[Records for this task — start]

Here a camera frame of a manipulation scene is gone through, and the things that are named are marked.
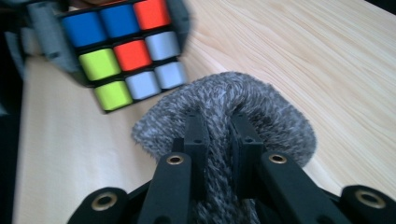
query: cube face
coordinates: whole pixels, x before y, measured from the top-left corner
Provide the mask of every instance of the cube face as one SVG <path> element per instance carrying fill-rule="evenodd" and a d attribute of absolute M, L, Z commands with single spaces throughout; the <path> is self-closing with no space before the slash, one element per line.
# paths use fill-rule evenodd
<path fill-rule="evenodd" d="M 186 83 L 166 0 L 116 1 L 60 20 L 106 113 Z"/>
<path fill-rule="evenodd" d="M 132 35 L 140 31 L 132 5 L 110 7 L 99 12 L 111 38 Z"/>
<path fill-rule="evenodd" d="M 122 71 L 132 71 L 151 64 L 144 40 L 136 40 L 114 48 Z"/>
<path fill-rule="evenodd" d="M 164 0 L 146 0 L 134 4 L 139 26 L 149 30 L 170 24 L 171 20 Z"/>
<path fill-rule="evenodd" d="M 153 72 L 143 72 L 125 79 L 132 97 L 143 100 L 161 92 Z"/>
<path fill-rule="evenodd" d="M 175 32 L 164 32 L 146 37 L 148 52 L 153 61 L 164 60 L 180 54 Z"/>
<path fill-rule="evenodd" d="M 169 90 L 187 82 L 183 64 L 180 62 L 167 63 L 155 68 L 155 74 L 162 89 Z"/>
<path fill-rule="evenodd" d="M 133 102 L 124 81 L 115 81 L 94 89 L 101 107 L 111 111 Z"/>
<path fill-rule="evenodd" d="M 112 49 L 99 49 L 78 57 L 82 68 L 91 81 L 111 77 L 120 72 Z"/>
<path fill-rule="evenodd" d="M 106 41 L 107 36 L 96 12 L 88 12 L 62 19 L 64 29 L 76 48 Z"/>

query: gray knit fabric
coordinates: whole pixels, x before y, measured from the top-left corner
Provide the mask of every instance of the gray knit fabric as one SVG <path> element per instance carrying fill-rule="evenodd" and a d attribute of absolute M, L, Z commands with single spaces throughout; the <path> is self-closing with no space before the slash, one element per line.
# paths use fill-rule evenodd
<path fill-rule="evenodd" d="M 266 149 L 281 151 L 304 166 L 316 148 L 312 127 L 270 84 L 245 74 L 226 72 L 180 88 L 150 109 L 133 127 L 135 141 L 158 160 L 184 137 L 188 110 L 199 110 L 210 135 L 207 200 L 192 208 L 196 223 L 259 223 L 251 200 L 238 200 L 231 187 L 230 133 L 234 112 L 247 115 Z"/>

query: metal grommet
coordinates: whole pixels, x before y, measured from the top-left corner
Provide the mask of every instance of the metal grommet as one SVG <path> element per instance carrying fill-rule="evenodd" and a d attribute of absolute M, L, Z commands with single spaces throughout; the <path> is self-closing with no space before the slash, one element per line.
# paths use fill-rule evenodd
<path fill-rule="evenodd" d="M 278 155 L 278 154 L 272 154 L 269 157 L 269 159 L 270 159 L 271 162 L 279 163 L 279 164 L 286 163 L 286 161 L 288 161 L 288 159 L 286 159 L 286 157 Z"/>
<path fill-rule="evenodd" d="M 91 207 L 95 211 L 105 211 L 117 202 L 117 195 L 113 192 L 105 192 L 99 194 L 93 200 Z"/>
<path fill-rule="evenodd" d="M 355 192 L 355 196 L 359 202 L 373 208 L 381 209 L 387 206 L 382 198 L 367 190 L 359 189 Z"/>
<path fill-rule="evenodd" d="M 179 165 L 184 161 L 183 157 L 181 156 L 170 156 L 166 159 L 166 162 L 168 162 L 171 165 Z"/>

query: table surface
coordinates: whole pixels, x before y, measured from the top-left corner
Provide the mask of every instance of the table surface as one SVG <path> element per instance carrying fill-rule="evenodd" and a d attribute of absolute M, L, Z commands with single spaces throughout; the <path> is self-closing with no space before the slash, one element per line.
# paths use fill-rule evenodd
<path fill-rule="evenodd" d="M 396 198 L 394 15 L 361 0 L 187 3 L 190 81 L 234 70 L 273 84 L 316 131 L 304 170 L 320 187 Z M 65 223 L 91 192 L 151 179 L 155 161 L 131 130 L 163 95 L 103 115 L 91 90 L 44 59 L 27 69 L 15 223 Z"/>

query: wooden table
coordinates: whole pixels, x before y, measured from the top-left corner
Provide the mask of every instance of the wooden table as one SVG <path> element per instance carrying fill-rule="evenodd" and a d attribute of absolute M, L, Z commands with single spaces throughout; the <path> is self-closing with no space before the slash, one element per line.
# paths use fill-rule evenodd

[Records for this task — finish]

Your answer should be each line from the entries that includes the string "grommet".

query: metal grommet
Provide the mask of every instance of the metal grommet as one SVG <path> element per instance carrying fill-rule="evenodd" and a d attribute of absolute M, L, Z commands with single spaces throughout; the <path> is self-closing with no space before the slash, one element per line.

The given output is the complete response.